WORK INSTRUCTIONS: From the line with "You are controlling" through the line with "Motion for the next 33", repeat the entries verbatim, both end lines included, and add nothing.

Saved data entries

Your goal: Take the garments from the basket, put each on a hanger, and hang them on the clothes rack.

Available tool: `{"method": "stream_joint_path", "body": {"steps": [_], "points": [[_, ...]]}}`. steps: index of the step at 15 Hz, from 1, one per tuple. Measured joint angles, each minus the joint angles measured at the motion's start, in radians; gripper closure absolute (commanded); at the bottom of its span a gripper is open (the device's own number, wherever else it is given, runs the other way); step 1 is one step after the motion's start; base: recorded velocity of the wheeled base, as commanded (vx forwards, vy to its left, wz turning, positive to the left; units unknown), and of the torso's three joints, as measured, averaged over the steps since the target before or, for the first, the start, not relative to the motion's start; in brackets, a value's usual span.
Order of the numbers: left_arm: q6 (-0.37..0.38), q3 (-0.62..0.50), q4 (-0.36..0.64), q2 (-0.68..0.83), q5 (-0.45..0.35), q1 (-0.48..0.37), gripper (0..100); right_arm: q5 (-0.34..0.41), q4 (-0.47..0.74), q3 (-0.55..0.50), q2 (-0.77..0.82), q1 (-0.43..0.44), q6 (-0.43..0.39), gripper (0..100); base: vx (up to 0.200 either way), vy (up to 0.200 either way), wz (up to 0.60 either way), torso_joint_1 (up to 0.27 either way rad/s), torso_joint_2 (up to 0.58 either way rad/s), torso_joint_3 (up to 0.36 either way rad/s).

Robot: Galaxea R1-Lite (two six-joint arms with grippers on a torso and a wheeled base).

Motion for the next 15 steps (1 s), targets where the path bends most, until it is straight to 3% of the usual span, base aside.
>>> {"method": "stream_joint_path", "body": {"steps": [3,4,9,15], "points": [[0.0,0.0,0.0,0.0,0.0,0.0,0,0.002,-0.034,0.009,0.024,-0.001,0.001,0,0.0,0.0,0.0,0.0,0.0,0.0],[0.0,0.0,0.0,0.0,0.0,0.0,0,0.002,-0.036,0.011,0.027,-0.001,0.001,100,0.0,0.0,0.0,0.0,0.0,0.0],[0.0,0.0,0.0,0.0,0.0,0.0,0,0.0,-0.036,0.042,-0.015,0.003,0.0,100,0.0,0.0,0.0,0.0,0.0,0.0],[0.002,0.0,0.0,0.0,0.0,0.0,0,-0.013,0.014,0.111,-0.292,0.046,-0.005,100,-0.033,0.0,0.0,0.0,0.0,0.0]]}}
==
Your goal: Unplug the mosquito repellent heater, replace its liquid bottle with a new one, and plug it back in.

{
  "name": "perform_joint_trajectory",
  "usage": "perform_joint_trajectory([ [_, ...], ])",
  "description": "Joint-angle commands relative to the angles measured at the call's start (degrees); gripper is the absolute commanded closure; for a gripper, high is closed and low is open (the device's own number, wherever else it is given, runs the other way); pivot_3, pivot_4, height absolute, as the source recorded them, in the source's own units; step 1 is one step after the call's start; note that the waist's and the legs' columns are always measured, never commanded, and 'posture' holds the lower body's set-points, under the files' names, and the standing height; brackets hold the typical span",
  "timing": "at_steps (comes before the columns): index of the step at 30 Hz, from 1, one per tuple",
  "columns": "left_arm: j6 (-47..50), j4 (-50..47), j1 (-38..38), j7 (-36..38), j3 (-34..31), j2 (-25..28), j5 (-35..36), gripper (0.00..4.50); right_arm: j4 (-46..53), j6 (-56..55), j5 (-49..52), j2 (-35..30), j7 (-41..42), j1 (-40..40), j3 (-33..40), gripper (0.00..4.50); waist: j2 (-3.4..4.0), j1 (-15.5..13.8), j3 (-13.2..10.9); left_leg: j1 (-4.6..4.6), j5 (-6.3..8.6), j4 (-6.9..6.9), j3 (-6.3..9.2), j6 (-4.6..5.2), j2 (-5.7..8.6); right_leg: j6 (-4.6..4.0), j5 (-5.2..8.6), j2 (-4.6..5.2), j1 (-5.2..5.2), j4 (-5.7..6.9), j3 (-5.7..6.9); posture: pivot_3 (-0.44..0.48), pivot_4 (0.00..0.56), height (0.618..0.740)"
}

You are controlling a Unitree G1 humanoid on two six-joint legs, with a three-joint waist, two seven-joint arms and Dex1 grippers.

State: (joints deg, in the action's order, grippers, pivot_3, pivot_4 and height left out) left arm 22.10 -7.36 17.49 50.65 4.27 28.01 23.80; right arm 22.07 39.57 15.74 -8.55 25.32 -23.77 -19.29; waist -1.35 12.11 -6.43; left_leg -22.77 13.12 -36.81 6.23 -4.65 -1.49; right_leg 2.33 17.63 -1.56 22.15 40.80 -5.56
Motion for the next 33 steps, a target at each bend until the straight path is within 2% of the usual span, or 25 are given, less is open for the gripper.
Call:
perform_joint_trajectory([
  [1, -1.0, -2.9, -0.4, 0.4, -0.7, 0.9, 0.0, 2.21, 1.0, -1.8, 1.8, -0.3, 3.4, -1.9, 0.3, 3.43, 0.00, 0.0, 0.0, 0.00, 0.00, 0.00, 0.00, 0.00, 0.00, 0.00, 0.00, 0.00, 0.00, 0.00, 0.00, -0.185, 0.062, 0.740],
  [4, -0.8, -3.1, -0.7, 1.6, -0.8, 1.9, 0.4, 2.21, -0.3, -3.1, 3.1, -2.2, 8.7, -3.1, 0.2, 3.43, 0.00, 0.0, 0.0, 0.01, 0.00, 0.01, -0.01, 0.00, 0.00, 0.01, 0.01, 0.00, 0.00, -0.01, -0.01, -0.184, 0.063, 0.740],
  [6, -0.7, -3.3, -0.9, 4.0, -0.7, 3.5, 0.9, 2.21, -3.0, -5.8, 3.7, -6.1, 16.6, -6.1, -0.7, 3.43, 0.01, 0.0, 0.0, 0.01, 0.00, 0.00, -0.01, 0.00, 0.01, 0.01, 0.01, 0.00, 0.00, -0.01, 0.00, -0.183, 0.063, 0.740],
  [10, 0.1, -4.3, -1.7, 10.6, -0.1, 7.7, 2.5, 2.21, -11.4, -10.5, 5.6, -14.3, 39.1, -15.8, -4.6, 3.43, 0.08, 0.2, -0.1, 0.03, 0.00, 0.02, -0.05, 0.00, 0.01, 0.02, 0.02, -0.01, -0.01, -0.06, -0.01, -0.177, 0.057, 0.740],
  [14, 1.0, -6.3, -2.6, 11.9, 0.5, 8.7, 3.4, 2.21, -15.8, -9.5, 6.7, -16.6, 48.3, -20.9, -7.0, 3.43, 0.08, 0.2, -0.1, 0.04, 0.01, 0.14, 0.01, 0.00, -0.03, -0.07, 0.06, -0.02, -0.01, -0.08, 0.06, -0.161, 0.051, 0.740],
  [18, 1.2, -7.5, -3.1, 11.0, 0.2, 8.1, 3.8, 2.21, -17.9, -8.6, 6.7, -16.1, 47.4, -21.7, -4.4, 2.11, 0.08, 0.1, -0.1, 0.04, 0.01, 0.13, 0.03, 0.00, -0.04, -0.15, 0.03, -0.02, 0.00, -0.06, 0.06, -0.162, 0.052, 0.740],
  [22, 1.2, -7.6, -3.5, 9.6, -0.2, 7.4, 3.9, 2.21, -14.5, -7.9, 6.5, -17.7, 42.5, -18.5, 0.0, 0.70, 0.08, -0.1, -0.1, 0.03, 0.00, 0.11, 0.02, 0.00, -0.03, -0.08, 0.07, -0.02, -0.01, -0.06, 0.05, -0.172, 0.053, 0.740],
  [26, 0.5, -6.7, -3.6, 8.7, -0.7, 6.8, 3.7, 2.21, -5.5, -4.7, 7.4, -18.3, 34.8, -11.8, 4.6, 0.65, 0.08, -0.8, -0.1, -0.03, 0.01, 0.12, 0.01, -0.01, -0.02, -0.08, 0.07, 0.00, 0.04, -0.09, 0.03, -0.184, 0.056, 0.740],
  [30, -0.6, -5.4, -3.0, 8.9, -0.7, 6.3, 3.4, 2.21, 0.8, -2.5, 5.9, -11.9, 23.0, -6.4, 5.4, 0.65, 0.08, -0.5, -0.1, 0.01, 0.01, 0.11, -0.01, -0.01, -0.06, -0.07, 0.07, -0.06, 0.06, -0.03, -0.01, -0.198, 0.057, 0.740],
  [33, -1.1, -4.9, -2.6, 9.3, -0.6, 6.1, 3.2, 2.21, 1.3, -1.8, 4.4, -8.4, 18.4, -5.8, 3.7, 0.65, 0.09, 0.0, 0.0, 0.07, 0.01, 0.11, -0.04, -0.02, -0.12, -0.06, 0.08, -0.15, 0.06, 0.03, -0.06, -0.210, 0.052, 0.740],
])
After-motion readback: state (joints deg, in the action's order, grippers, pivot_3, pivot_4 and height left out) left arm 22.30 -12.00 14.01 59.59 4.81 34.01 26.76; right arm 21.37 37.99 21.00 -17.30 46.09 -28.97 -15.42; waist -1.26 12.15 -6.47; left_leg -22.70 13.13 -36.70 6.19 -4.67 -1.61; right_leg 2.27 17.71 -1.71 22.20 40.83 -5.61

ANSWER TO THIS TASK:
You are controlling a Unitree G1 humanoid on two six-joint legs, with a three-joint waist, two seven-joint arms and Dex1 grippers.

State: (joints deg, in the action's order, grippers, pivot_3, pivot_4 and height left out) left arm 22.10 -7.36 17.49 50.65 4.27 28.01 23.80; right arm 22.07 39.57 15.74 -8.55 25.32 -23.77 -19.29; waist -1.35 12.11 -6.43; left_leg -22.77 13.12 -36.81 6.23 -4.65 -1.49; right_leg 2.33 17.63 -1.56 22.15 40.80 -5.56
Motion for the next 33 steps, a target at each bend until the straight path is within 2% of the usual span, or 25 are given, less is open for the gripper.

The exercise ends with this answer.